Polkadot’s DOT Tokenomics Explained: The Complete Guide
Polkadot has now clocked up a year of live mainnet operations, but this summer will mark one of the most significant milestones on its roadmap to date. The Polkadot parachain slot auctions will mark the first time that projects will be able to connect to Polkadot’s central Relay chain, completing its journey to a live mainnet hosting chains that support decentralized applications.
Before that happens, Polkadot will set a precedent for what’s to come as its experimental sibling network, Kusama, tests out the process in a live production environment.
So, this means that the full token utility of the DOT and KSM tokens will finally be live, enabling the economic model underpinning the tokens to play out. So whether you’re a long-time DOT holder or a relative newcomer seeking to learn more, this guide explains everything you need to know about DOT tokenomics.
Within the Polkadot ecosystem, DOT holders can do the following with their tokens:
- Participate in the governance of the Polkadot network
- Participate in staking either to become a validator or to nominate validators
- Bond tokens to connect a chain to the Polkadot Relay chain as a parachain
DOT token holders have certain voting entitlements within the governance framework of the platform, similar to how shareholders can vote on matters regarding a listed company. Decisions that fall under governance may involve fees, the addition or removal of parachains, or technical issues, such as upgrades or improvements.
Token holders may also use their DOT tokens to make proposals on which the rest of the network participants can vote. Submissions are then entered into the standard Polkadot governance mechanism, which is designed to ensure that only proposals with a majority of the stake behind them can pass successfully.
Polkadot operates under a variation of proof-of-stake called Nominated Proof of Stake (NPoS.) Under the NPoS consensus rules, a large but fixed number of validators will participate in block production, while token holders can stake their tokens to nominate a validator.
Polkadot is one of the largest networks by staked value and offers some of the highest rewards, averaging around 13%, which is generous considering that participation is a relatively passive activity.
Bonding for Parachains
Polkadot and Kusama can support a limited number of parachains, at least while the platforms are still relatively young. Parachain slots are awarded based on a project successfully bidding for one at a parachain slot auction. Slot winners only lease their slots for a fixed period; they will have to rebid at the time of renewal. The value of the successful bid in DOT is bonded for the duration of the lease.
To give themselves the best chance of succeeding in a parachain slot auction and leverage their community’s support, projects can engage in parachain crowd loans.
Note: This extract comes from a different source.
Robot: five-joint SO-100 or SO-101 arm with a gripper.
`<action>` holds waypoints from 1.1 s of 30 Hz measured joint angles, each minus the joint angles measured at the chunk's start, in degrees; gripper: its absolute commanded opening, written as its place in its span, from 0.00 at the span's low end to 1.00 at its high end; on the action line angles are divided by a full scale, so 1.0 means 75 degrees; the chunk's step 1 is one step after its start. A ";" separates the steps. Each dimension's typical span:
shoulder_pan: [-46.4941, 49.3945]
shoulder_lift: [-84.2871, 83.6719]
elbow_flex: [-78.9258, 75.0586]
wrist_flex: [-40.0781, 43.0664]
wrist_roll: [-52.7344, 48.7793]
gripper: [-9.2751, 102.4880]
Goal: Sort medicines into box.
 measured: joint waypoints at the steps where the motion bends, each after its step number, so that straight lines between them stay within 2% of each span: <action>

Crowdloans are a new feature offering an interesting proposition for token investors, as they create a competitive environment in which projects have to offer incentives for participation. In general, projects will offer rewards in their own tokens, perhaps on a vesting schedule, to those willing to bond their DOT tokens in a crowd loan for the duration of the lease.
Bonding DOT in crowd loans also offers a high-security guarantee, as the funds are held transparently on the Polkadot Relay chain, meaning that there’s no opportunity for founders to execute any exit scams with the funds. If the project successfully gains a slot at a parachain auction, the DOTs are bonded until the end of the lease. If the bid at auction fails, the DOTs are returned to the originator’s wallet.
For the projects themselves, crowd loans also offer several advantages, the most obvious one being the increased likelihood of winning a slot at auction due to a higher bid. However, they also offer the opportunity to distribute project tokens far and wide in advance of the launch, thereby ensuring that their own governance and token spread are more decentralized. Crowdloans are also a way of building an engaged and invested community.
DOT Tokenomics – Putting it all together
The staking and bonding/crowd loan process creates an intriguing dynamic in the DOT tokenomic model when you consider that both are effectively competing for the same audience of DOT holders.
Staking offers attractive benefits and is relatively low risk. Users can withdraw their staked funds at any time they choose, and staking rewards can fluctuate depending on the levels of DOT being staked.
If people start withdrawing their DOTs from staking to participate in a crowd loan, the number of DOTs staked decreases and the yields on staking increase accordingly.
However, the terms of the crowd loan must be compelling enough to compete with the rewards of staking in the first instance. Furthermore, it also needs to prove alluring enough that DOT holders are willing to miss opportunities arising from fluctuations in token prices and staking rewards during the period of the parachain slot lease.
Token price volatility is almost a given in cryptocurrency. Therefore, projects need to consider the current market both for DOT prices and for staking returns when setting the rewards on offer for participation in their crowd loans.
Finally, add into the mix the fact that parachain slot auctions and crowd loans will be a recurring feature of the Polkadot calendar from now on by design.